**Data below:**
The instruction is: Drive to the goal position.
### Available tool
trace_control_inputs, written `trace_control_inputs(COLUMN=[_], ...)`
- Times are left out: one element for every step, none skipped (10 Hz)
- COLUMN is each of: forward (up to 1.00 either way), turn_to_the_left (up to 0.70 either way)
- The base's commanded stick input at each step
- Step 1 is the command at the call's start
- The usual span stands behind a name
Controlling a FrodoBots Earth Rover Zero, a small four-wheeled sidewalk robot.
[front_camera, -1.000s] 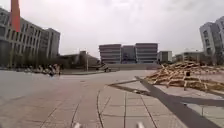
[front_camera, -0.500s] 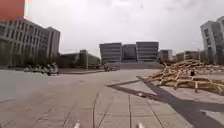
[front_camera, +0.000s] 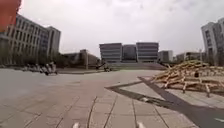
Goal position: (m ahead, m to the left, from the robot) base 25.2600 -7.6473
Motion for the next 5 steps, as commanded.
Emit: trace_control_inputs(forward=[0.85, 0.85, 0.85, 0.85, 0.85], turn_to_the_left=[0.0, 0.0, 0.0, 0.0, 0.0])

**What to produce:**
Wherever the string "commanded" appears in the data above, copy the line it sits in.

**Written response:**
- The base's commanded stick input at each step
Motion for the next 5 steps, as commanded.

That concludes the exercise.